Infoscience imports documentation

General workflow : Modular Python Scripts based on tailored Python clients

The data pipeline is breaked down into separate Python scripts, each responsible for a specific task

Harvesting: Regularly fetch publications from Wos and Scopus based on a publication date range.
Deduplication: Merge the fetched data into a single dataframe with unique dedupicated metadata. Deduplicate on the existing publicatioins in Infoscience
Enrichment: Separate authors and affiliations into a second dataframe and enrich it with local laboratory and author informations using api.epfl.ch
Loading: Push the new metadata in Infoscience using the Dspace API client to create/enrich new works and persons entities.
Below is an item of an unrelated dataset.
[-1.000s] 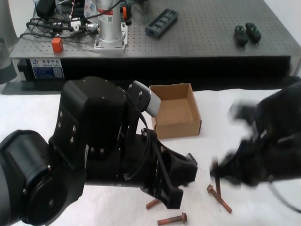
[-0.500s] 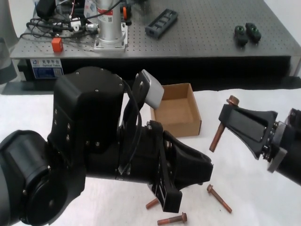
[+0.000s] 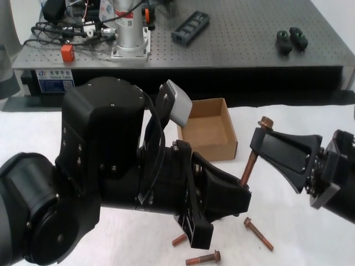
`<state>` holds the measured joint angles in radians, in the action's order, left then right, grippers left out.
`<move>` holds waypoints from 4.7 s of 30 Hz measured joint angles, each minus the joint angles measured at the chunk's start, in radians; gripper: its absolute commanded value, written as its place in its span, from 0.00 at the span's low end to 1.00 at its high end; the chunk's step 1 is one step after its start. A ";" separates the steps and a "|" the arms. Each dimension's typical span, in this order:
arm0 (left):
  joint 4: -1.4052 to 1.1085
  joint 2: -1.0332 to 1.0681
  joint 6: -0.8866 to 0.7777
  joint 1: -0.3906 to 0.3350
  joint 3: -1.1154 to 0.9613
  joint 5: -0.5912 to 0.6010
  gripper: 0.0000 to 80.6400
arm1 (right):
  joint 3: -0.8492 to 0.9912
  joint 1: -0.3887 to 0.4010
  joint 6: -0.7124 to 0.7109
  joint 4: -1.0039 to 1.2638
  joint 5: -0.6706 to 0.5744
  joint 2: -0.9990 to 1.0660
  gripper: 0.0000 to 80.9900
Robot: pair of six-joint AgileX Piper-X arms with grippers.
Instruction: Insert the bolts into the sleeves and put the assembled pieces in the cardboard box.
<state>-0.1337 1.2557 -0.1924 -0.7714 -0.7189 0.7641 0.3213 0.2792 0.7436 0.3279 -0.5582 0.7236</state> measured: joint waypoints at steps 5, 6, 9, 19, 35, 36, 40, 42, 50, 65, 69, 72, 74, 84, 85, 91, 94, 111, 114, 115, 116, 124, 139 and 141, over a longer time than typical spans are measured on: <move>0.001 0.000 0.000 0.000 0.000 0.024 0.01 | 0.000 0.000 -0.015 -0.014 -0.035 0.000 0.00; 0.001 0.000 0.000 0.000 0.000 0.031 0.01 | 0.000 0.000 -0.022 -0.016 -0.043 0.000 0.00; 0.009 0.000 0.000 0.000 0.000 0.049 0.01 | 0.000 0.000 -0.043 -0.019 -0.070 0.000 0.00; 0.024 0.000 0.000 0.000 0.000 0.071 0.01 | 0.000 0.000 -0.165 -0.027 -0.142 0.000 0.00; 0.022 0.000 0.000 0.000 0.000 0.031 0.01 | 0.000 0.000 -0.308 -0.038 -0.176 0.000 0.47; 0.019 0.000 0.000 0.000 0.000 0.023 0.01 | 0.000 0.000 -0.311 -0.040 -0.183 0.000 0.52; 0.009 0.000 0.017 0.000 0.000 -0.020 0.01 | 0.000 -0.008 -0.314 -0.042 -0.200 0.000 0.53; 0.005 0.000 0.024 0.000 0.000 -0.049 0.01 | 0.000 -0.035 -0.314 -0.050 -0.205 0.000 0.53; -0.022 0.111 -0.081 0.094 -0.106 -0.399 0.01 | 0.000 -0.254 -0.327 -0.183 -0.206 0.000 0.53; 0.545 1.005 -0.201 0.166 -1.192 -0.565 0.01 | 0.049 -0.358 -0.483 -0.554 0.114 0.000 0.53; 0.670 1.143 -0.201 0.166 -1.395 -0.571 0.01 | 0.075 -0.358 -0.555 -0.665 0.230 0.000 0.53; 0.744 1.223 -0.201 0.166 -1.517 -0.577 0.01 | 0.089 -0.358 -0.595 -0.722 0.283 0.003 0.53; 0.770 1.257 -0.201 0.166 -1.553 -0.580 0.01 | 0.109 -0.358 -0.634 -0.772 0.338 0.025 0.53; 0.825 1.275 -0.201 0.166 -1.572 -0.561 0.41 | 0.153 -0.358 -0.735 -0.876 0.419 0.134 0.53; 0.835 1.275 -0.201 0.166 -1.576 -0.547 0.40 | 0.168 -0.355 -0.751 -0.894 0.419 0.162 0.53; 1.061 1.155 -0.122 0.174 -1.584 -0.611 0.28 | 0.312 -0.256 -0.848 -0.974 0.430 0.398 0.48; 1.144 0.988 -0.056 0.174 -1.559 -0.782 0.24 | 0.396 -0.190 -0.880 -1.008 0.454 0.535 0.48; 0.878 0.378 -0.012 0.176 -0.617 -0.892 0.23 | 0.607 -0.010 -0.973 -1.084 0.629 1.005 0.46; 0.830 0.325 -0.004 0.176 -0.542 -0.884 0.23 | 0.610 -0.009 -0.972 -1.084 0.623 1.010 0.30; 0.819 0.320 0.000 0.176 -0.524 -0.877 0.23 | 0.610 -0.008 -0.972 -1.084 0.623 1.010 0.23; 0.816 0.309 0.001 0.176 -0.519 -0.877 0.23 | 0.613 -0.008 -0.974 -1.084 0.623 1.012 0.17; 0.782 0.295 0.075 0.176 -0.438 -0.755 0.23 | 0.605 -0.029 -0.965 -1.079 0.634 0.980 0.01; 0.785 0.672 0.263 0.130 -0.711 -0.519 0.23 | 0.405 -0.189 -0.863 -1.086 0.519 0.481 0.01; 0.838 0.731 0.292 0.125 -0.783 -0.519 0.23 | 0.382 -0.199 -0.859 -1.089 0.514 0.415 0.01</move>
<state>0.7045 1.9865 0.0995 -0.6465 -1.5014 0.2449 0.7029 0.0801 -0.1154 -0.7612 -0.0440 1.1387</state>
main.py : acts as an orchestrator

Python scripts

Located in ./data_pipeline folder.

harvester.py: Fetch publications from different sources (Wos and Scopus for the moment). Each source is harvested with a dedicated client, one client by sources in the clients folder. They all are run in a Harvester class that can be easily extended to support multiple sources. This approach allows to separate the harvesting logic from the source-specific implementation details.
deduplicator.py: Merge and deduplicate the fetched data.
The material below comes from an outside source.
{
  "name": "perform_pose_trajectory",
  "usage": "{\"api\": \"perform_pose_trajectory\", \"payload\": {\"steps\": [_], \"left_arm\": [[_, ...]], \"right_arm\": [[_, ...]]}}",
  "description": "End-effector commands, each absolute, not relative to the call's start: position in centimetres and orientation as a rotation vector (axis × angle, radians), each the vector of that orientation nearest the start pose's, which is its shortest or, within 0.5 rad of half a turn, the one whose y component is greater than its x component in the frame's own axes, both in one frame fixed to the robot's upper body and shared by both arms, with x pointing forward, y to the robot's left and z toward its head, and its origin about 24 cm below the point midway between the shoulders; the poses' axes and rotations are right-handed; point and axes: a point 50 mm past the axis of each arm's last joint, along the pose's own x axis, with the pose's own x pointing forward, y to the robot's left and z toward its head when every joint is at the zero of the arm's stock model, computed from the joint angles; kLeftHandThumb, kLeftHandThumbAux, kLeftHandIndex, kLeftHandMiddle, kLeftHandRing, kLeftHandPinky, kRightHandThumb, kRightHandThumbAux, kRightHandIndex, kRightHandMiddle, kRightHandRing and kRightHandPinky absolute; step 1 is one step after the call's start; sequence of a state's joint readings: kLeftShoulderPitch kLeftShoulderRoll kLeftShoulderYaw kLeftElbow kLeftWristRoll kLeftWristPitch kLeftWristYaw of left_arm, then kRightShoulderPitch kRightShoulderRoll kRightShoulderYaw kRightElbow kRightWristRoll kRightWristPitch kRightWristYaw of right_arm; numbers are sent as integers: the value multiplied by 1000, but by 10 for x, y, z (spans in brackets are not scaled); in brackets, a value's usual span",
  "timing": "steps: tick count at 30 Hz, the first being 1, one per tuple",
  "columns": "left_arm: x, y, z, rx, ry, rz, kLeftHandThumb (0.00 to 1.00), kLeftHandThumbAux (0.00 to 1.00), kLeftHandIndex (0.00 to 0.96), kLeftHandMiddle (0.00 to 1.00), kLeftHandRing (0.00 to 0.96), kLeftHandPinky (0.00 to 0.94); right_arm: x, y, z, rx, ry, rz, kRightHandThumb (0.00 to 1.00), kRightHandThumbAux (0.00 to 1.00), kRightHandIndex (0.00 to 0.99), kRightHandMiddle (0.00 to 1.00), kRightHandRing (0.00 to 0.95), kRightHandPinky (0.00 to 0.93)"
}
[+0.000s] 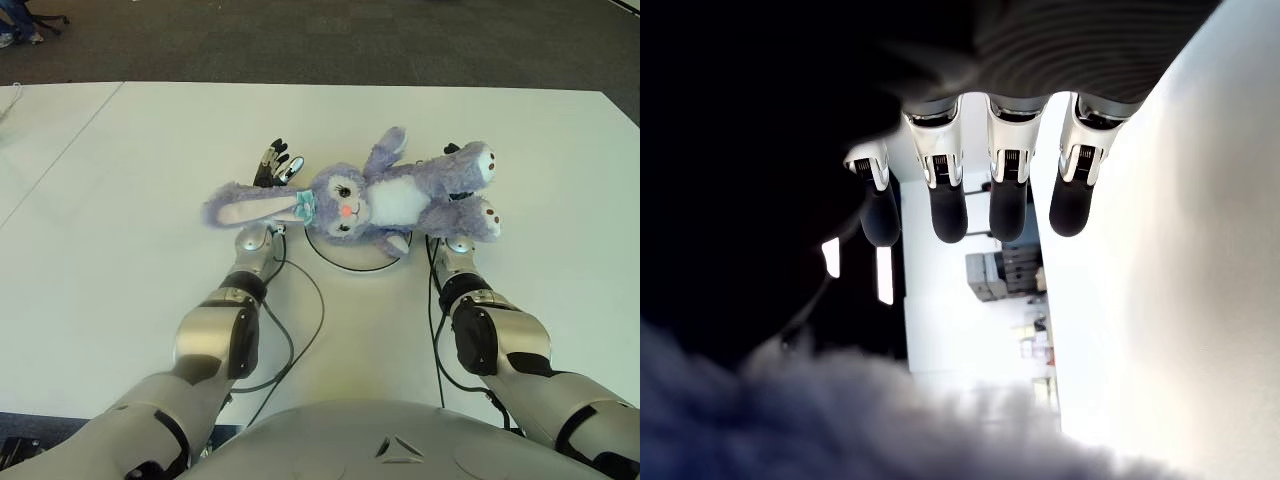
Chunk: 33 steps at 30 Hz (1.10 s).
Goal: Put the doll into the plate.
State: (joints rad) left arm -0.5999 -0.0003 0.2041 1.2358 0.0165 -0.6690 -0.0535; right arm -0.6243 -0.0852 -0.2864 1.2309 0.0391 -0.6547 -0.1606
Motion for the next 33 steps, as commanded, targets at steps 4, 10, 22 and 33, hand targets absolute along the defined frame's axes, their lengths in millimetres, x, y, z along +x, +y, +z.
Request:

The final dataframe contains following metadata :

source : source KB (wos, scopus)

internal_id: publication Id in the source KB (WOS:xxxx, eid)

doi

title

doi

doctype: the doctype in the source KB

pubyear

ifs3_doctype: the Infoscience doctype

ifs3_collection_id: the Infoscience collection Id (depending on doctype)

authors, and affiliations
enricher.py: Enrich the authors and affiliations dataframe with local laboratory information (for authors) and Unpaywall OA attributes (for publications).
loader.py: Push the metadata into Dspace-CRIS using the Dspace API client.

Orchestrator

main.py in ./data_pipeline folder : chains the operations.
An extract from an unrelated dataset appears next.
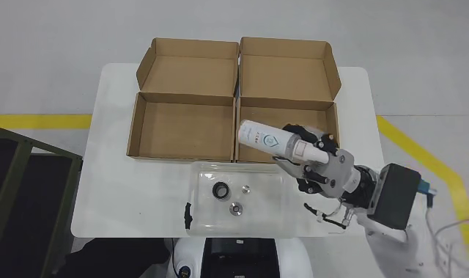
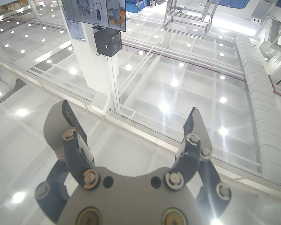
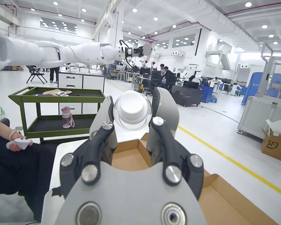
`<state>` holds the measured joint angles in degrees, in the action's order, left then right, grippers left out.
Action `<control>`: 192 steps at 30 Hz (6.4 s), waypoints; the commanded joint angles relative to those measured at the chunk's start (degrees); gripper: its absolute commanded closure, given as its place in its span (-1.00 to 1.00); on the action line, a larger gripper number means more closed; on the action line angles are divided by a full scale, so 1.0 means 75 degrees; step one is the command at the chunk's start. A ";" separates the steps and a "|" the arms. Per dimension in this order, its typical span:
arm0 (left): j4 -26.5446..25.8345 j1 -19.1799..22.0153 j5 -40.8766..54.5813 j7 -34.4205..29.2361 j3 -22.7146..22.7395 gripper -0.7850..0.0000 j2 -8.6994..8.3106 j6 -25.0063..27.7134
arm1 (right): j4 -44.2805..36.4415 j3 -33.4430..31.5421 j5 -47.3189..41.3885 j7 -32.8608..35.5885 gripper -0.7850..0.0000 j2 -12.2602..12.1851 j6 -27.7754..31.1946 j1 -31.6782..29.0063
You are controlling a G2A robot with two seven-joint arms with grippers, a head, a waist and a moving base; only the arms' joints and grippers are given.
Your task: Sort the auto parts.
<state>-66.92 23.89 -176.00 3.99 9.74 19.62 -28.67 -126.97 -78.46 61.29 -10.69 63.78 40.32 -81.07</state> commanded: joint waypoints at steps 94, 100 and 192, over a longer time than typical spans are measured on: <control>0.0000 0.0000 0.0000 0.0000 0.0000 -1.00 0.0000 0.0000 | 0.0460 0.1753 0.1247 0.5088 -1.00 0.0148 -0.0859 0.0505; 0.0000 0.0000 0.0000 0.0000 0.0000 -1.00 0.0000 0.0000 | 0.0180 0.1810 0.1658 0.4867 -1.00 0.0077 -0.0577 -0.0005; 0.0000 0.0000 0.0000 0.0000 0.0000 -1.00 0.0000 0.0000 | 0.0977 0.2060 0.2543 0.4957 1.00 -0.0186 -0.0386 -0.0126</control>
<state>-66.92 23.89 -176.00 3.99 9.74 19.62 -28.67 -118.57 -62.42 80.29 27.10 62.50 37.50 -81.52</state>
Contains the default queries for the external sources. These default queries can be overwritten by passing new queries as parameter of the main function

For example :

df_metadata, df_authors, df_epfl_authors, df_unloaded = main(start_date="2023-01-01", end_date="2023-12-31")

Or

custom_queries = {
    "wos": "OG=(Your Custom Query for WOS)",
    "scopus": "AF-ID(Your Custom Scopus ID)",
    "openalex": "YOUR_CUSTOM_OPENALEX_QUERY",
    "zenodo": "YOUR_CUSTOM_ZENODO_QUERY"
}
df_metadata, df_authors, df_epfl_authors, df_unloaded = main(start_date="2023-01-01", end_date="2023-12-31", queries=custom_queries)

Clients

Located in ./clients folder.

Each source of metadata is harvested and parsed by a specific client, before the data being processed in the python scripts.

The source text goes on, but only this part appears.